Ich hatte reichlich Erfahrung damit, Masken aufzusetzen und mich in jede Rolle einzufügen, die von mir verlangt wurde. Mit dreiundzwanzig konnte ich leichter lügen als die Wahrheit sagen.
Will war freundlich. Süß, höflich. Die Art von Mann, mit der ich gerne eine Fährfahrt nach Seattle unternommen hätte.
Aber das war nicht möglich. Es war nicht erlaubt.
Während die meisten jungen Erwachsenen in meinem Alter planten, von Abelaum wegzuziehen und in Seattle oder Tacoma bessere Möglichkeiten zu finden, hatte ich keine solchen Pläne. Ich konnte es nicht. Selbst wenn ich mich auf den Weg machte und nie mehr zurückblickte, würde Abelaum mich nicht gehen lassen.
Mein Vater und sein Gott würden mich nicht gehen lassen.
Mama hatte mich gewarnt. Ihre letzten Worte, die auf einen Zettel gekritzelt waren, den ich am Morgen, als ihre Leiche entdeckt wurde, unter meinem Kopfkissen fand, sagten mir die Wahrheit, die sie zu Lebzeiten nicht hatte aussprechen können.

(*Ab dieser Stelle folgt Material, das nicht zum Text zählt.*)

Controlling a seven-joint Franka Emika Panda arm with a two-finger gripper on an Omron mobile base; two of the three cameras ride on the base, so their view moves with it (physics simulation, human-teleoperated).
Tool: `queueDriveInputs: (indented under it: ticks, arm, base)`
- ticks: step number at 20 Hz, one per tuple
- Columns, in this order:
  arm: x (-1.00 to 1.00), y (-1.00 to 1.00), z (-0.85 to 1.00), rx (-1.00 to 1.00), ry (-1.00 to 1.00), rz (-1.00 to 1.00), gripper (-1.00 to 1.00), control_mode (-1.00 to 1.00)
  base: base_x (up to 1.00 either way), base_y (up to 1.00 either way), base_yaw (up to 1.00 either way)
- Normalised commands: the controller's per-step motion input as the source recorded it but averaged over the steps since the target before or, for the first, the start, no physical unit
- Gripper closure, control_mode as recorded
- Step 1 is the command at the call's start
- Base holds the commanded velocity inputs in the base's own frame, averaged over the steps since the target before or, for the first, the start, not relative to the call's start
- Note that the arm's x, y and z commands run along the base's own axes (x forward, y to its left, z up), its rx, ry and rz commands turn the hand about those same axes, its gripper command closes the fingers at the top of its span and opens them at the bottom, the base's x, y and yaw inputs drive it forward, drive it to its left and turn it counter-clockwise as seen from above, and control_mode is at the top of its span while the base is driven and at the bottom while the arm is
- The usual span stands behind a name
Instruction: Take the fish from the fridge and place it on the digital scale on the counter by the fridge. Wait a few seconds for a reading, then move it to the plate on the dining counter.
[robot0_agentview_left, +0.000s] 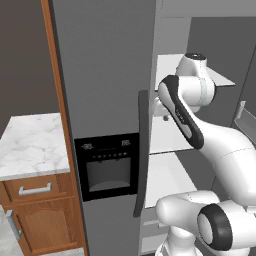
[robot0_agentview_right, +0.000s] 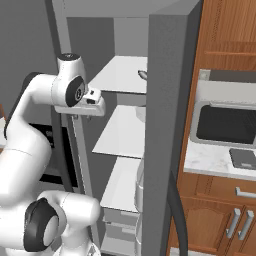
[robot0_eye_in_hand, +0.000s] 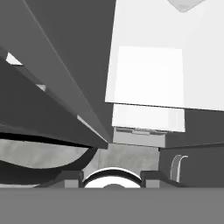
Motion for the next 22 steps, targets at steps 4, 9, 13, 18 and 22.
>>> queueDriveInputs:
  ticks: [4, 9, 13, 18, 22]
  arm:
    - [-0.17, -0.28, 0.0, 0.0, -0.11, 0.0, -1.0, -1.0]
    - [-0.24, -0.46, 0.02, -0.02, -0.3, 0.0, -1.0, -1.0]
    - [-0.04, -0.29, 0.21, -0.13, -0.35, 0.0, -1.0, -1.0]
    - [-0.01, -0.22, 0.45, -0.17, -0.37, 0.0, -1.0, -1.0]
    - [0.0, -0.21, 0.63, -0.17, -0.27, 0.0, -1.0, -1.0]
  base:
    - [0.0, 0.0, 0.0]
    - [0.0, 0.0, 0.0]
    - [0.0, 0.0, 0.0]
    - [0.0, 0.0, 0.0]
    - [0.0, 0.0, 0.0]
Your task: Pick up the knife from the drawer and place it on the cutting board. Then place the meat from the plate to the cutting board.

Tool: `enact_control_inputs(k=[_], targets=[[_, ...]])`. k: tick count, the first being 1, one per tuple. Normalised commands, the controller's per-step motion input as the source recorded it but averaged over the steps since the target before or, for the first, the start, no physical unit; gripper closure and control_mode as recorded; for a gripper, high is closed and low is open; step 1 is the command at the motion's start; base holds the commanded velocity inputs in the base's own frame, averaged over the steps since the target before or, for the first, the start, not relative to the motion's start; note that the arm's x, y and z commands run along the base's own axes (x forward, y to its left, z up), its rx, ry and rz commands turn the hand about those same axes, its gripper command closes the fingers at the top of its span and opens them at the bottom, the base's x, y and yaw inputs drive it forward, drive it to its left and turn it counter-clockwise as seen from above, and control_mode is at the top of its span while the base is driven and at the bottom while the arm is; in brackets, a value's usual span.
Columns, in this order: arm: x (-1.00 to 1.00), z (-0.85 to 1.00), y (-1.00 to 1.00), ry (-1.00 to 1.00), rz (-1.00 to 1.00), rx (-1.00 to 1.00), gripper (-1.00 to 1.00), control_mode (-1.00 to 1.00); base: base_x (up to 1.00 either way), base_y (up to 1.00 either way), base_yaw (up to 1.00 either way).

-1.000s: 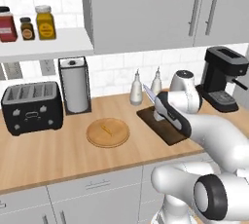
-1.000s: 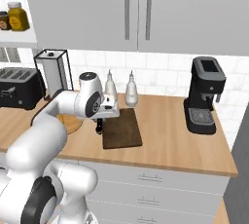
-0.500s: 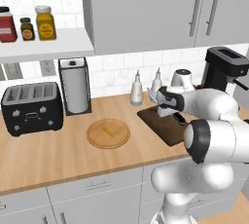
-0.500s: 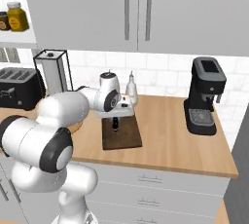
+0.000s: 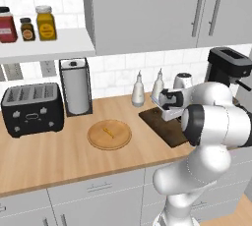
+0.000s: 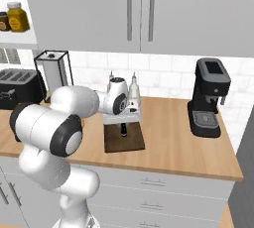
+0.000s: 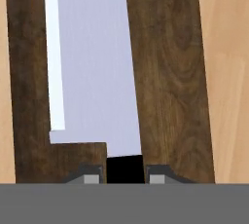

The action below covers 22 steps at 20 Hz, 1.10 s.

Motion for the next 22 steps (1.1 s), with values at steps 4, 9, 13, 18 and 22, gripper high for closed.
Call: enact_control_inputs(k=[4, 9, 13, 18, 22], targets=[[-0.12, -0.56, 0.0, 0.01, 0.0, -0.05, 1.0, -1.0, 0.0, 0.0, 0.0], [-0.04, -0.13, 0.0, 0.0, 0.0, -0.01, -1.0, -1.0, 0.0, 0.0, 0.0], [-0.03, 0.09, 0.0, 0.0, 0.0, 0.0, -1.0, -1.0, 0.0, 0.0, 0.0], [-0.2, 0.67, 0.23, -0.1, 0.08, 0.0, -1.0, -1.0, 0.0, 0.0, 0.0], [-0.41, 0.65, 0.99, -0.07, 0.21, 0.0, -1.0, -1.0, 0.0, 0.0, 0.0]])
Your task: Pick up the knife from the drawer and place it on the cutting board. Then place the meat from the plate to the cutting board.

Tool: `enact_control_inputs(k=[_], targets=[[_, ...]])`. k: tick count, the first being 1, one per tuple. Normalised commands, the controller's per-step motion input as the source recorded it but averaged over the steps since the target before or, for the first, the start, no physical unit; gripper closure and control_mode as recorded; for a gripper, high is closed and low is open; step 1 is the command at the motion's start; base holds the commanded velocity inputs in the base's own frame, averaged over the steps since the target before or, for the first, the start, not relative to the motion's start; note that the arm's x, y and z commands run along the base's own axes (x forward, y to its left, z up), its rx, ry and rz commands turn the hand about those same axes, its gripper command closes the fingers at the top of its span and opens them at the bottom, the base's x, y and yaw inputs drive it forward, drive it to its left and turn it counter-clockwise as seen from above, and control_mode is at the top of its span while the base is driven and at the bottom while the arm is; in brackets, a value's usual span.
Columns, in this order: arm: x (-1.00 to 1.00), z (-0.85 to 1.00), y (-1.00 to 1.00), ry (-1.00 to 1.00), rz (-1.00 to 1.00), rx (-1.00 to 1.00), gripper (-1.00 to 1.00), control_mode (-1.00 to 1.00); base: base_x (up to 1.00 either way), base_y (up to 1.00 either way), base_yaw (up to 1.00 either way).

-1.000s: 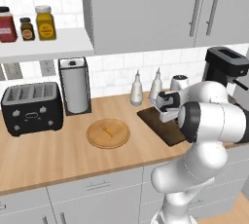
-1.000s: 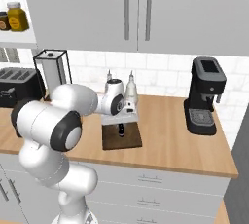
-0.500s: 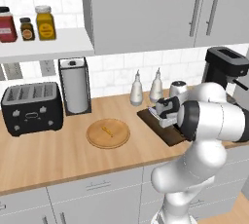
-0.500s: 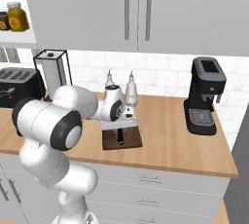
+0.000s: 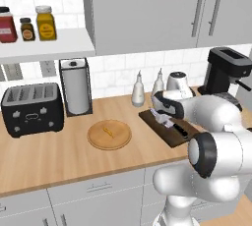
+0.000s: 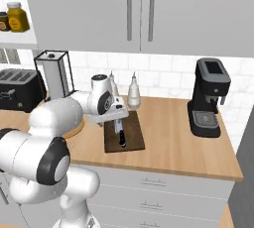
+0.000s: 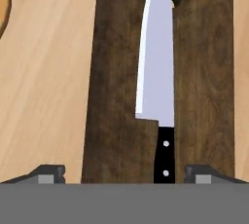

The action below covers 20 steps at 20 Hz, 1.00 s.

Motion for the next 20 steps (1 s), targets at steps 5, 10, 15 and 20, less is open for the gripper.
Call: enact_control_inputs(k=[5, 10, 15, 20], targets=[[-0.33, 0.44, 1.0, -0.01, 0.2, 0.0, -1.0, -1.0, 0.0, 0.0, 0.0], [-0.03, 0.28, 1.0, -0.01, 0.14, 0.0, -1.0, -1.0, 0.0, 0.0, 0.0], [0.16, 0.01, 1.0, 0.03, 0.01, 0.02, -1.0, -1.0, 0.0, 0.0, 0.0], [0.61, -0.13, 1.0, 0.02, 0.0, 0.06, -1.0, -1.0, 0.0, 0.0, 0.0]])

Ich bin die Verräterin. Ich habe Juniper gehen lassen und sie vor den Blicken des Dämons abgeschirmt. Diese Fäulnis darf sich nicht ausbreiten. Beanspruche deine Macht oder der Tiefste wird alles verschlingen, was du bist, und dich zu seinem Gefäß machen. Sybil kennt den Weg.
Das war alles, was sie geschrieben hatte. Wie das Gerede einer verrückten Frau.
Die Albträume begannen nach ihrem Tod. Ihr Selbstmord und der Brief, den sie mir hinterlassen hatte, zerrissen mein Leben und machten mich fertig. Ich fürchtete nicht mehr nur das Leid, das mein Vater und seine Sekte anderen zufügen würden; jetzt wusste ich genau, wie viel Leid für mich bestimmt war.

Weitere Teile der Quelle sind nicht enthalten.